Schon bald war Cery außer Atem, seine Brust schmerzte, und seine Beine wurden unsicher. Er fiel etwas hinter Gol zurück, der jedoch nach einer Weile seine Schritte verlangsamte und sich umschaute. Er wartete auf Cery, aber die Falte zwischen seinen Brauen glättete sich nicht, und er bewegte sich auch nicht, als Cery ihn einholte.
»Wo ist Anyi?«
Cery verspürte einen heftigen Stich. Er fuhr herum und sah nur Dunkelheit hinter ihnen.
»Ich bin hier«, erklang eine leise Stimme. »Ich bin stehen geblieben, um festzustellen, ob ich unsere Verfolger hören kann.« Ihre Miene war grimmig. »Sie folgen uns tatsächlich.

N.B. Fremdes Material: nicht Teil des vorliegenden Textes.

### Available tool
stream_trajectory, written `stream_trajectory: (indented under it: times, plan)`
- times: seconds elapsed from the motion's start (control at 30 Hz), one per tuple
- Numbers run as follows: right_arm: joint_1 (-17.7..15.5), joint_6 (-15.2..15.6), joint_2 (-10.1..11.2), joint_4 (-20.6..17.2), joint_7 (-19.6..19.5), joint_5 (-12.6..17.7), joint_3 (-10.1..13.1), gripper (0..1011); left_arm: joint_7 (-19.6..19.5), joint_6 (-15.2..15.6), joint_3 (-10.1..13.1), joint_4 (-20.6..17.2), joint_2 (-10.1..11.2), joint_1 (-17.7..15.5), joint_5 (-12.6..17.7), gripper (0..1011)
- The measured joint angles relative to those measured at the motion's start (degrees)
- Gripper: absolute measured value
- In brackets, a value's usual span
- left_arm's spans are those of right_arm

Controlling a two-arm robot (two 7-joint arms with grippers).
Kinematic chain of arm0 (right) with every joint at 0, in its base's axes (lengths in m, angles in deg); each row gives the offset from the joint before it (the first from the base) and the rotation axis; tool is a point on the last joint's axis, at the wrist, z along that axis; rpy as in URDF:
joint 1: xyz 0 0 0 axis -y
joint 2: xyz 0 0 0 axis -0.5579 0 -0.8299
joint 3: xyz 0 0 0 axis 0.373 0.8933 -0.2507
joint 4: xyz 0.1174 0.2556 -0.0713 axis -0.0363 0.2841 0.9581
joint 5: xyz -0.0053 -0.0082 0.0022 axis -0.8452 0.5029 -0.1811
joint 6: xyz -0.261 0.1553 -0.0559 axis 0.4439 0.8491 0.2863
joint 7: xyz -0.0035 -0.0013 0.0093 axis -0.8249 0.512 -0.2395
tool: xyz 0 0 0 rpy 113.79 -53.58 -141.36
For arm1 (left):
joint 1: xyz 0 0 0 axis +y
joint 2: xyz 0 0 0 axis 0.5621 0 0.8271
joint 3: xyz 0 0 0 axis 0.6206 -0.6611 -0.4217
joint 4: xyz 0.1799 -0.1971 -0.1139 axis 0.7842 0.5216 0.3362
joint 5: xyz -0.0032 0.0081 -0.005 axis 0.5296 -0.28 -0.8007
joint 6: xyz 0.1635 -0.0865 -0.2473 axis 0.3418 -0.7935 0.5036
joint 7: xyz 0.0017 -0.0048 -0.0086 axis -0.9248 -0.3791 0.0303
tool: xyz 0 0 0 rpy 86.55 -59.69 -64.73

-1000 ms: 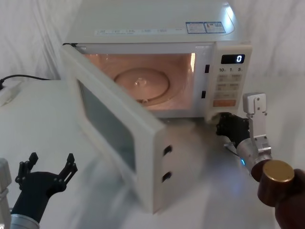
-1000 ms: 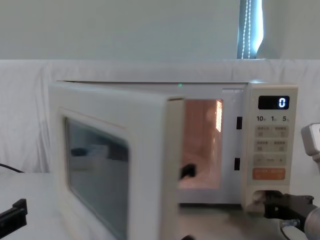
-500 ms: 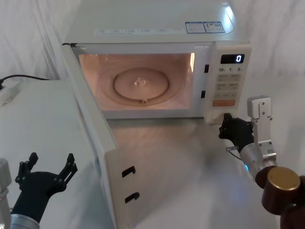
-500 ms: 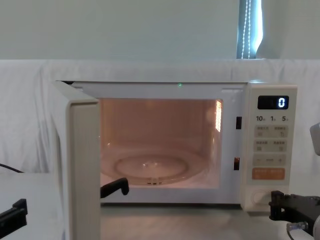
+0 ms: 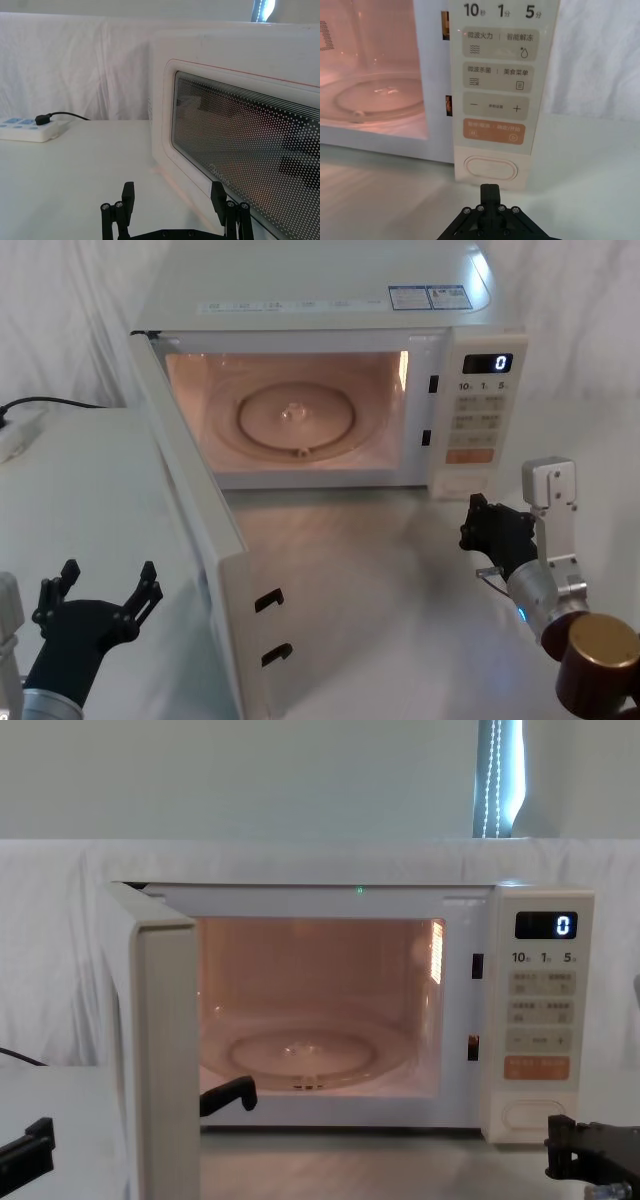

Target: Press the button to open the microwave door with one hand; close the microwave door with the other hand.

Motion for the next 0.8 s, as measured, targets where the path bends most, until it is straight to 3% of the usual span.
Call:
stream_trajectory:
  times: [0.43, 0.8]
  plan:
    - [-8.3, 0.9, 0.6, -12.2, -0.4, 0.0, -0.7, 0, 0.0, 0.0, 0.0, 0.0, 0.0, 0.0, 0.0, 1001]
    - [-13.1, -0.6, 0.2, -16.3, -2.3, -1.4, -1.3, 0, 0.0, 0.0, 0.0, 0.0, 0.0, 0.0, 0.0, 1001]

Und es ist eindeutig mehr als nur einer.« Sie winkte die beiden Männer weiter. »Vorwärts. Sie sind nicht weit hinter uns.«
Gol stürmte wieder los, und Cery folgte ihm. Der massige Mann gab ein noch schnelleres Tempo vor. Er wählte eine gewundene Route, aber sie schüttelten ihre Verfolger nicht ab – was die Vermutung nahelegte, dass sie die Tunnel genauso gut kannten wie er und Cery. Gol kam den Tunneln der Gilde näher, doch wer immer ihnen folgte, war offensichtlich nicht hinreichend eingeschüchtert von Magiern, um von seiner Beute abzulassen.

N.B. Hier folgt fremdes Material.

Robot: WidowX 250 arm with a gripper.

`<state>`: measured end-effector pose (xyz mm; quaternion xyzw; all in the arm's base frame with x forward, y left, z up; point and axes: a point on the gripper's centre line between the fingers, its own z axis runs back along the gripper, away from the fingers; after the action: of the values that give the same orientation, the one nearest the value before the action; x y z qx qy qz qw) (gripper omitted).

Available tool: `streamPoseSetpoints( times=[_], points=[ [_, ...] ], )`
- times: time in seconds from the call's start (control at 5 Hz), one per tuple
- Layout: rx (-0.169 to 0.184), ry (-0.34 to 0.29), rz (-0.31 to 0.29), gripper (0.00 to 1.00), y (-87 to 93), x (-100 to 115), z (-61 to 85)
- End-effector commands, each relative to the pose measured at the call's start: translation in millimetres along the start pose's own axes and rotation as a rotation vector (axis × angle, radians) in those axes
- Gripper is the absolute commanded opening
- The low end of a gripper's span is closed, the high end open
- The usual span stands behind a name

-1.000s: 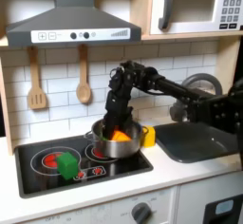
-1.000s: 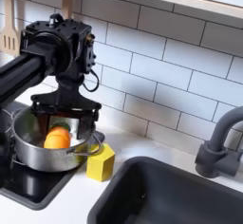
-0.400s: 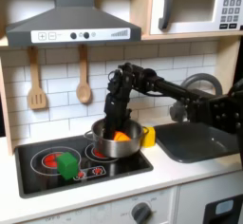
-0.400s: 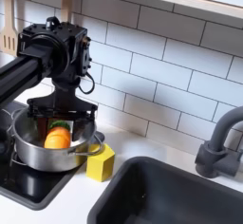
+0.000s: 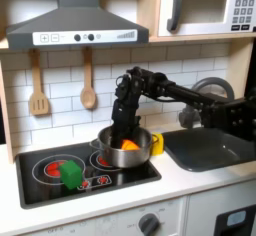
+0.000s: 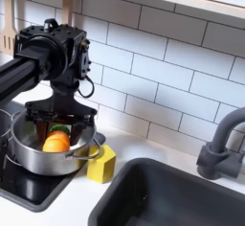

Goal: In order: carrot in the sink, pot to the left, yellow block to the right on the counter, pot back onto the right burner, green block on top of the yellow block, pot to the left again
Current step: 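Take the carrot out of the pot and put it in the sink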

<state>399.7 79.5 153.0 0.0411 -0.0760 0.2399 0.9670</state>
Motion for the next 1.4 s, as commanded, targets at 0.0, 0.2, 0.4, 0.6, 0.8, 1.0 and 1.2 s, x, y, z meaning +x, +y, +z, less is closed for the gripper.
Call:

Sie näherten sich dem geheimen Eingang in die Tunnel unter der Gilde. Sie werden es nicht wagen, mir dorthin zu folgen. Es sei denn, sie wussten nicht, wohin die Gänge führten. Wenn sie uns folgen, werden sie feststellen, dass die Gilde ihre unterirdischen Wege unbewacht lässt. Was bedeutete, dass Skellin es ebenfalls erfahren würde. Ich werde nicht nur nie wieder über diesen Weg fliehen können, ich werde auch die Gilde alarmieren müssen. Sie wird die Tunnel zuschütten lassen, und dann wird unser sicherster Weg zu Sonea und Lilia versperrt sein.

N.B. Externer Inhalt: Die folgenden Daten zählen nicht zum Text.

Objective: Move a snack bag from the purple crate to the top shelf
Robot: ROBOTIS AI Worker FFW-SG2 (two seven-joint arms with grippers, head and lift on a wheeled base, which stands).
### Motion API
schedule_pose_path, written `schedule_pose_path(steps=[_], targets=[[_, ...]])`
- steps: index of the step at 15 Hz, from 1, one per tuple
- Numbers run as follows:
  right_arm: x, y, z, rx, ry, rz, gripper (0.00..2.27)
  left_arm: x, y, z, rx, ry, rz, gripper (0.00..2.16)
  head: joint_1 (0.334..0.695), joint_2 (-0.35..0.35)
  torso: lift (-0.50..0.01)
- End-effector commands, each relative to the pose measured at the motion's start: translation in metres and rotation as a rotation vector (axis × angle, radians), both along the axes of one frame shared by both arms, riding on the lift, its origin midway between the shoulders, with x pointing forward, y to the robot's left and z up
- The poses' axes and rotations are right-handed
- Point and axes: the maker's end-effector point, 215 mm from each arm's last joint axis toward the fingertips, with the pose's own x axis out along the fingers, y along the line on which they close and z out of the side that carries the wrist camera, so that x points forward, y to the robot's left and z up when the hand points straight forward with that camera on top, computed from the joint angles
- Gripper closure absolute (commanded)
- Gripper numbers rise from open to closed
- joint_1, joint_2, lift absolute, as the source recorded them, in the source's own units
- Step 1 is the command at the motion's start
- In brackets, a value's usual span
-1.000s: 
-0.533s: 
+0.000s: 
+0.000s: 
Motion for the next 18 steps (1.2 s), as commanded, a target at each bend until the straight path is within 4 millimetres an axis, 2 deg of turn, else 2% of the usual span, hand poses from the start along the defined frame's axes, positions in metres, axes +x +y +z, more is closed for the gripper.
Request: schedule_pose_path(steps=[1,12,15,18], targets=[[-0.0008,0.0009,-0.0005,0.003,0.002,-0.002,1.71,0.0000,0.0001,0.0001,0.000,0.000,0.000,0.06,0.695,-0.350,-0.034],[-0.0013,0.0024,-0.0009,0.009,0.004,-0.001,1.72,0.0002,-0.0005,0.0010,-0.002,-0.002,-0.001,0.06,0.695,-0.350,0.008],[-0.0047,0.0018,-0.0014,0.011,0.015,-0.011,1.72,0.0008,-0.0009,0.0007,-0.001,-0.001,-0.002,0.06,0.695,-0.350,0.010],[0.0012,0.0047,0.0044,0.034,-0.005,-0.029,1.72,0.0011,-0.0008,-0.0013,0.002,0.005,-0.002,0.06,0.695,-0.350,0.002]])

Er betrachtete die Gildetunnel als die letztmögliche Fluchtroute. Wenn es eine Alternative gegeben hätte …
Als sie noch etwa zwanzig Schritt vom Eingang zu den Gildetunneln entfernt waren, hörten sie hinter sich ihre Verfolger. Sie waren ihnen zu dicht auf den Fersen – es blieb keine Zeit mehr, die Geheimtür zu öffnen, bevor sie sie einholten. Als Gol langsamer wurde, um sich zu Cery umzudrehen – die Augenbrauen zu einer stummen Frage hochgezogen –, schlüpfte Cery an ihm vorbei und schlug eine neue Richtung ein.